Customer Loyalty vs. Customer Satisfaction
Customer satisfaction is a component of loyalty, but it is not the totality. As a customer, you can be satisfied with a product or service but chose not to continue the business relationship. Alternatively, you may make the conscious choice to share your wallet with someone else. Customers may likely have more than one provider in their consideration set, and they may be satisfied with all of them.
Profitability, as far as loyal customers are concerned, is muddied as well. An in-depth analysis may lead you to find that a portion of your loyal customer base is not profitable. They “reward” you with their loyalty but may very well be eating away at your bottom line. Identifying this group and creating efforts to move them up the profitability chain is a topic marketer should be discussing.
How to measure customer loyalty
Bringing the discussion back to how to start measuring customer loyalty, we can turn our eyes to a process developed by the market research firm Burke, Inc. Researchers have developed an index called the Secure Customer Index or SCI for short. It is survey driven and can easily be deployed in any customer satisfaction measurement study. For measuring customer loyalty, the SCI uses three questions to comprise its index: overall satisfaction, a percentage that would repeat purchase, and a percentage that would recommend (also known as Net Promoter Score).
A secure customer is very satisfied, would repurchase definitely, and definitely would recommend. Customers that fall outside of this nexus are more vulnerable to churn. Isolate all respondents that score in the top-two box for each of the three indicator questions and label them secure. Respondents that score 7 or 8 on an 11-point scale (0 – 10) could be considered loyal but need something ‘extra’ to move them into the secure zone.

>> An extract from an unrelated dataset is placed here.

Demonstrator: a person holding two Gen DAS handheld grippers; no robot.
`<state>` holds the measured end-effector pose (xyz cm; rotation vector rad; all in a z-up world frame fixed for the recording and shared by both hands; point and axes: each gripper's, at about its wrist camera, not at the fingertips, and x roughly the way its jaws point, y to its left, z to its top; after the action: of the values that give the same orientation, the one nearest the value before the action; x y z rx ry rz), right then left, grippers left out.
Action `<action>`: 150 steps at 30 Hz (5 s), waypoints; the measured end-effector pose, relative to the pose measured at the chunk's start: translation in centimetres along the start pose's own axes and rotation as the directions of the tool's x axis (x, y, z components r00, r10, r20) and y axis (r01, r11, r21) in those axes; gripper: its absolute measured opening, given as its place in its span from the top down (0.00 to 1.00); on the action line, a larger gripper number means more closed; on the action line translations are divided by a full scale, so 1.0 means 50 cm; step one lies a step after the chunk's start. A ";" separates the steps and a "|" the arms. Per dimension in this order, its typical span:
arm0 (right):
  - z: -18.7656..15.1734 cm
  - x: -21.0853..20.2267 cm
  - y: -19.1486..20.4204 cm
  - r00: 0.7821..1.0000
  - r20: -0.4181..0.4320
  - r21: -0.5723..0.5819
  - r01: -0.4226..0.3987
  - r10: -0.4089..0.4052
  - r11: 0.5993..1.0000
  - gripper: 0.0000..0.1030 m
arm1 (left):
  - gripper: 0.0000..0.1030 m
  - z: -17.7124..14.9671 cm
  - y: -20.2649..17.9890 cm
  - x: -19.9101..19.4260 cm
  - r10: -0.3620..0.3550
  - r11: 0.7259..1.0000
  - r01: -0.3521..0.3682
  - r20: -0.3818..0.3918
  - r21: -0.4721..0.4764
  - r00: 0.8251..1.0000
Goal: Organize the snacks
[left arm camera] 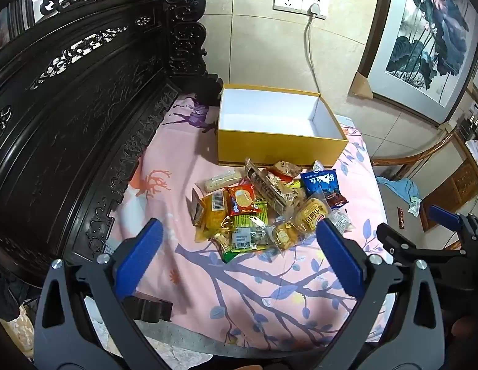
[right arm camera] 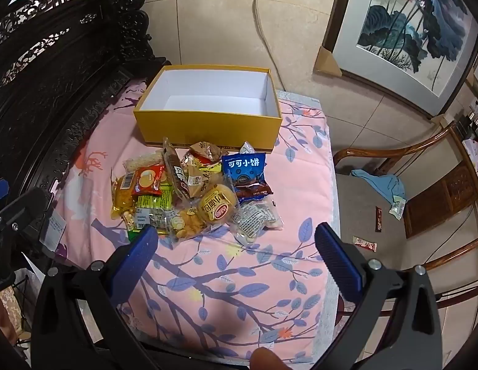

Those that score less should be viewed as open to churn. If you can track profitability, then you can tie a customer’s security score to their profitability and further assess loyalty’s impact on the bottom line.
Getting to know your loyal customers is worth the time. They will exhibit those behaviors that keep a company growing even in less than stable times. Loyalty measurement is pertinent to both consumer and B2B marketing efforts. If it can be tied directly to profitability or indirectly via a proxy variable, it provides a powerful guide to growing the business in a profitable direction.